The clinic got underway on Tuesday morning in the parking lot of Henry Wise Wood High School.

A road course was set up with a number of pylons and students were asked to drive a vehicle through the course while doing a number of other things.

“We’re targeting high school students and their parents. National statistics showed that more teens are doing it, distracted driving, than parents but Alberta, more parents are doing it than teens so I think that you need to kind of show parents that they’re leading by example and their kids are watching what they’re doing and open up the communication between kids and their parents,” said Travis Ringguth commercial account manager at Universal Ford.

Ford provided the vehicles so the teens could navigate through the course.

The drivers were also texting and answering questions from the passenger while loud music was blasted from the stereo.

“It’s a really neat opportunity to take a controlled environment and put people in a distracted driving event and say hey, this is very slow, this is very controlled, watch what happens. So now let’s multiply that by five or ten times when you’re doing 50, 60, 100, 120 kilometres an hour, and I’ve seen people driving, 120 kilometres an hour, texting their way up Deerfoot Trail, you may as well shut your eyes,” said CPS Constable Jim Lebedeff from the Traffic Education Unit.

As predicted, the drivers were unable to concentrate and the crushed pylons that were left behind showed the results of multi-tasking behind the wheel.

“I know everybody is busy and their vehicles are their offices away from the office, and I understand that, it’s a busy world we live in, but if you are operating your motor vehicle, you have to take that text, or you have to take that phone call, pull off the road, pull into a parking lot, do it safely and then carry on your merry way,” said Lebedeff.

Lebedeff says it’s bad enough when road conditions are good but now that winter is here it is even more dangerous. “It’s slippery, it’s icy, it’s snowy, things can happen in a heartbeat.
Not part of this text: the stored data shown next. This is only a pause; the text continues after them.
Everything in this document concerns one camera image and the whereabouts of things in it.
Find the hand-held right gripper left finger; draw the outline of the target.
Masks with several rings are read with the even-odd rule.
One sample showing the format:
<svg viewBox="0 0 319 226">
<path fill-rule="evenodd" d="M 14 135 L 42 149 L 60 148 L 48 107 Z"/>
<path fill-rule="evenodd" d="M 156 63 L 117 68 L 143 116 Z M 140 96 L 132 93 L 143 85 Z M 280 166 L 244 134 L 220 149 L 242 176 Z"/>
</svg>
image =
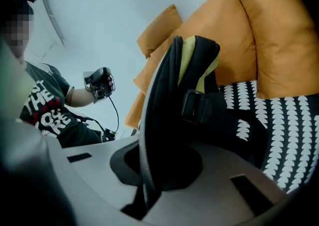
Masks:
<svg viewBox="0 0 319 226">
<path fill-rule="evenodd" d="M 133 201 L 136 187 L 122 184 L 110 167 L 112 154 L 138 138 L 63 149 L 57 139 L 46 137 L 54 172 L 72 207 L 76 225 L 144 225 L 120 211 Z"/>
</svg>

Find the person's left hand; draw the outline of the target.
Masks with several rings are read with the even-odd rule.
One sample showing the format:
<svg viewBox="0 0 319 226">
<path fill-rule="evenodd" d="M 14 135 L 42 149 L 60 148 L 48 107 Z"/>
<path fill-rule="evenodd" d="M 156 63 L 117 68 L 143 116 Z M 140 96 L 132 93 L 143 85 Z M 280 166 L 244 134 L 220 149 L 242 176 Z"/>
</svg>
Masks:
<svg viewBox="0 0 319 226">
<path fill-rule="evenodd" d="M 115 83 L 114 83 L 114 80 L 113 80 L 113 76 L 111 74 L 108 74 L 107 76 L 107 80 L 108 80 L 108 86 L 111 90 L 111 93 L 113 93 L 115 91 Z"/>
</svg>

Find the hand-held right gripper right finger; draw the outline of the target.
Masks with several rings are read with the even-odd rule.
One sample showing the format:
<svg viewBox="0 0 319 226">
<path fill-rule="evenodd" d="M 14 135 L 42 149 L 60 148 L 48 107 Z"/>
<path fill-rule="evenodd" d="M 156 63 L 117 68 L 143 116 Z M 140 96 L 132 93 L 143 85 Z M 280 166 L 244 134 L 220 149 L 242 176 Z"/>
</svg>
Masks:
<svg viewBox="0 0 319 226">
<path fill-rule="evenodd" d="M 186 189 L 163 192 L 143 222 L 152 226 L 257 225 L 274 216 L 289 196 L 262 171 L 236 154 L 203 143 L 190 143 L 203 159 L 203 171 Z M 245 176 L 271 203 L 256 217 L 231 178 Z"/>
</svg>

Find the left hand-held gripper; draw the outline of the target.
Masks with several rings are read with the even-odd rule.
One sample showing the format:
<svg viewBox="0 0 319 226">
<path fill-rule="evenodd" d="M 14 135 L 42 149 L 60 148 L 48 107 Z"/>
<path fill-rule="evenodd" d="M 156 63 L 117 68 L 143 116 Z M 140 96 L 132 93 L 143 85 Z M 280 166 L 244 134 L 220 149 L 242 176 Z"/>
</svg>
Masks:
<svg viewBox="0 0 319 226">
<path fill-rule="evenodd" d="M 111 71 L 107 67 L 101 67 L 96 71 L 84 72 L 84 86 L 87 91 L 93 94 L 93 103 L 104 100 L 112 94 L 108 86 L 108 74 L 111 74 Z"/>
</svg>
We have the old black ice here, so if you’re operating your motor vehicle and distracted and something happens, we don’t want you to get hurt, die, kill somebody else on our highways and that’s the bigger picture.”
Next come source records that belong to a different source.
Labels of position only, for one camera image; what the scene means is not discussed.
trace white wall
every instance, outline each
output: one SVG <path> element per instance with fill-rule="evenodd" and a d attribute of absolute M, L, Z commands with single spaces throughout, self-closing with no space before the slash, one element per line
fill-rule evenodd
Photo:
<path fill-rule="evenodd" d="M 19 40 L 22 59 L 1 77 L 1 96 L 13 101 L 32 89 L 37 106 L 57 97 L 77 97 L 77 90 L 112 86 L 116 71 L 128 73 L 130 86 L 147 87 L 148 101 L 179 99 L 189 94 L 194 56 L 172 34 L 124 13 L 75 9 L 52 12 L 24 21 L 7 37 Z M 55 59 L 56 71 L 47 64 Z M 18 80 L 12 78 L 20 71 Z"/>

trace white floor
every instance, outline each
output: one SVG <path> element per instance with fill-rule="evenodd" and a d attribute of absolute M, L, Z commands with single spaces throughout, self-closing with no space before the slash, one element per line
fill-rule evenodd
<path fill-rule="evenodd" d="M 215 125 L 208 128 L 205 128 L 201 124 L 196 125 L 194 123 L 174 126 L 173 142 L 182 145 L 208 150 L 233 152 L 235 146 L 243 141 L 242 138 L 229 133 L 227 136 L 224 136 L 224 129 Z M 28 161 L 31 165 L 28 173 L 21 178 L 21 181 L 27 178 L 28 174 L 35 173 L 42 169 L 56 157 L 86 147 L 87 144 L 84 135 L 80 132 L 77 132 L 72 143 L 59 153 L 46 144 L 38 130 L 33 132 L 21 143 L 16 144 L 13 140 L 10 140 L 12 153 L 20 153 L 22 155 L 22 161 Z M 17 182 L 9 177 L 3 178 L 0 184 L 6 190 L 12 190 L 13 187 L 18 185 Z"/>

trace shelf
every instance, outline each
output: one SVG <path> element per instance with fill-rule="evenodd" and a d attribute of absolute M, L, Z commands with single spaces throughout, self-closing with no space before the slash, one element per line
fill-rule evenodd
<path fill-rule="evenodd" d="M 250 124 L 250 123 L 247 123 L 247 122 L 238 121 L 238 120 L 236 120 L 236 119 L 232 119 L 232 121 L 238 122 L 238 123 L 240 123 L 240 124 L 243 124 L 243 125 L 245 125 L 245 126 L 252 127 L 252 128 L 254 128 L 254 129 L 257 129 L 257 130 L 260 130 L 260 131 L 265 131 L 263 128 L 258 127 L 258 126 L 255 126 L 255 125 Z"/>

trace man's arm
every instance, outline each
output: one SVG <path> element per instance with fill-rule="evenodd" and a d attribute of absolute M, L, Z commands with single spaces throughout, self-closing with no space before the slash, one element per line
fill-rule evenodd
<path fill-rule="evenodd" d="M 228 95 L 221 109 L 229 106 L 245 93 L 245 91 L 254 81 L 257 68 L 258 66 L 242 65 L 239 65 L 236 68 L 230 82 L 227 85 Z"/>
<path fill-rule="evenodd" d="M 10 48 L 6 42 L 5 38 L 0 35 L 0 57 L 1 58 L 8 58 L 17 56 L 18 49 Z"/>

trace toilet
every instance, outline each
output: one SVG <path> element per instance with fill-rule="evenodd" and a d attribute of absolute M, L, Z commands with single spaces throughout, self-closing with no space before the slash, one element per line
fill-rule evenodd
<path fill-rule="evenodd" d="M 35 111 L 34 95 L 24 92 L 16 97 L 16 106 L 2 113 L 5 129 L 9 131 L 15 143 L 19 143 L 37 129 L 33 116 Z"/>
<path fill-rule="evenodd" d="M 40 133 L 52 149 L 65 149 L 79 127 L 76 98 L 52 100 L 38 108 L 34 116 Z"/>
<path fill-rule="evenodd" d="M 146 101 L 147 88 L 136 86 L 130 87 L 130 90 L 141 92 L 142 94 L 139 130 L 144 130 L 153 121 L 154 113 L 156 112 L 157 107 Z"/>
Some of the grade 12 students also had the opportunity to wear goggles that police use to simulate a road test for an impaired driver.

The goggles enable the wearer to see what the road looks like at twice the legal limit.

For most it was a challenge to even walk a straight line and provide their licence information to the officer conducting the test.

Lebedeff says the fine for distracted driving is $172 and people are still not getting the message.

“I was in my marked police vehicle the other week, I was right beside this guy, and he’s holding his cell phone and I’m right beside him and I pulled him over and his excuse was I’m sending a text-o-gram, I’m talking,” said Lebedeff. “So a lot of people know what they’re doing and they’re still doing it, that’s the scary part.”

In 2012, police wrote 6558 summons for distracted driving and so far this year officers have already issued 5378.